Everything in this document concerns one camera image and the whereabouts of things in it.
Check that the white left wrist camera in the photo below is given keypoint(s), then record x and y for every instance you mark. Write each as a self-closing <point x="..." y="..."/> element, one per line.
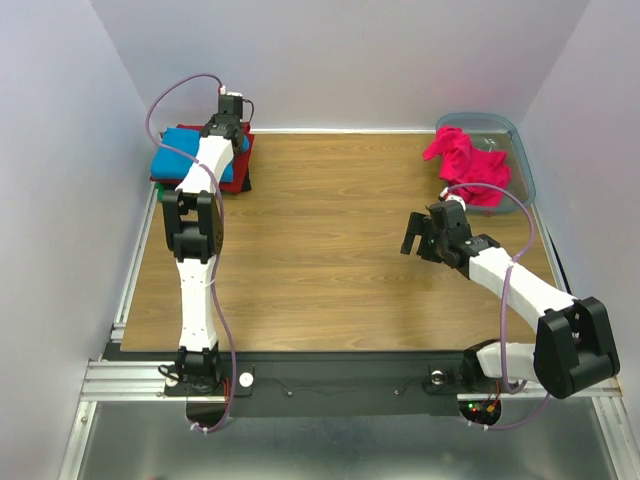
<point x="223" y="91"/>

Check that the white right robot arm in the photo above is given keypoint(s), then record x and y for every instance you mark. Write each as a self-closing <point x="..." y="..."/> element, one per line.
<point x="574" y="346"/>

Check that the red folded t-shirt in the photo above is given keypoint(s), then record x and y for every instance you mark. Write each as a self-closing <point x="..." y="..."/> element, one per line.
<point x="173" y="168"/>

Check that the black folded t-shirt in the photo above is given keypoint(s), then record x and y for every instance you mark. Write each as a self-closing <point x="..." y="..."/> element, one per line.
<point x="246" y="184"/>

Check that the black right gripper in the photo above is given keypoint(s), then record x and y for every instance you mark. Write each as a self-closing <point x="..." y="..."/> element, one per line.
<point x="425" y="238"/>

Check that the clear plastic bin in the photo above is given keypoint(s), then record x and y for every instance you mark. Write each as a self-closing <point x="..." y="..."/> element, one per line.
<point x="493" y="133"/>

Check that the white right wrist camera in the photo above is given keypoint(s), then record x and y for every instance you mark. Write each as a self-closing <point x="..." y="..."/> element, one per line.
<point x="448" y="194"/>

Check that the green folded t-shirt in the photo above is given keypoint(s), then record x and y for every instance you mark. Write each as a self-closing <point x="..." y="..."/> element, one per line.
<point x="160" y="188"/>

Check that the pink crumpled t-shirt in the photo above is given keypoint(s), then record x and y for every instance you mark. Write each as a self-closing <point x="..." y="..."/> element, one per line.
<point x="463" y="163"/>

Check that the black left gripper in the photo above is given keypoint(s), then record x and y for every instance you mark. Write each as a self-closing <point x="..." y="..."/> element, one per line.
<point x="212" y="119"/>

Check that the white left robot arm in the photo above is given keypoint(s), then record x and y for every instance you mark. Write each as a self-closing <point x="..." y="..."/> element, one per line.
<point x="194" y="235"/>

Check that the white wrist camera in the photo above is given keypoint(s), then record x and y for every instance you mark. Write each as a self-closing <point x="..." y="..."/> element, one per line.
<point x="448" y="194"/>
<point x="223" y="91"/>

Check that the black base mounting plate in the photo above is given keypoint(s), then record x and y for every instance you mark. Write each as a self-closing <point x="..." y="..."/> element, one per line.
<point x="326" y="384"/>

_Task brief_
Set down a word-for-word copy of the records, dropping any picture.

_Output of the task_
Everything in this document concerns one camera image and the whereabouts of things in it.
Check that the white left wrist camera in the photo below is given keypoint(s), then record x and y for every instance you mark. Write each as a self-closing <point x="..." y="..."/> element, one per line.
<point x="223" y="91"/>

Check that the white right robot arm in the photo above is given keypoint(s), then record x and y for every instance you mark. Write each as a self-closing <point x="..." y="..."/> element, one per line.
<point x="574" y="346"/>

Check that the red folded t-shirt in the photo above is given keypoint(s), then record x and y for every instance you mark. Write each as a self-closing <point x="..." y="..."/> element, one per line.
<point x="173" y="168"/>

Check that the black folded t-shirt in the photo above is given keypoint(s), then record x and y for every instance you mark. Write each as a self-closing <point x="..." y="..."/> element, one per line.
<point x="246" y="184"/>

Check that the black right gripper in the photo above is given keypoint(s), then record x and y for every instance you mark. Write each as a self-closing <point x="..." y="..."/> element, one per line.
<point x="425" y="238"/>

Check that the clear plastic bin in the photo above is given keypoint(s), then record x and y for every instance you mark. Write each as a self-closing <point x="..." y="..."/> element, one per line.
<point x="493" y="133"/>

Check that the white right wrist camera in the photo above is given keypoint(s), then record x and y for every instance you mark. Write each as a self-closing <point x="..." y="..."/> element, one per line.
<point x="448" y="194"/>

Check that the green folded t-shirt in the photo above is given keypoint(s), then record x and y for every instance you mark. Write each as a self-closing <point x="..." y="..."/> element, one per line.
<point x="160" y="188"/>

Check that the pink crumpled t-shirt in the photo above is given keypoint(s), then record x and y for every instance you mark. Write each as a self-closing <point x="..." y="..."/> element, one per line.
<point x="463" y="163"/>

Check that the black left gripper in the photo above is given keypoint(s), then record x and y for every instance you mark. Write each as a self-closing <point x="..." y="..."/> element, one per line.
<point x="212" y="119"/>

Check that the white left robot arm in the photo above is given keypoint(s), then record x and y for every instance you mark. Write each as a self-closing <point x="..." y="..."/> element, one per line.
<point x="194" y="235"/>

Check that the white wrist camera in the photo above is given keypoint(s), then record x and y for every instance you mark. Write each as a self-closing <point x="..." y="..."/> element, one per line.
<point x="448" y="194"/>
<point x="223" y="91"/>

Check that the black base mounting plate in the photo above is given keypoint(s), then record x and y for every instance you mark. Write each as a self-closing <point x="..." y="..."/> element, one per line.
<point x="326" y="384"/>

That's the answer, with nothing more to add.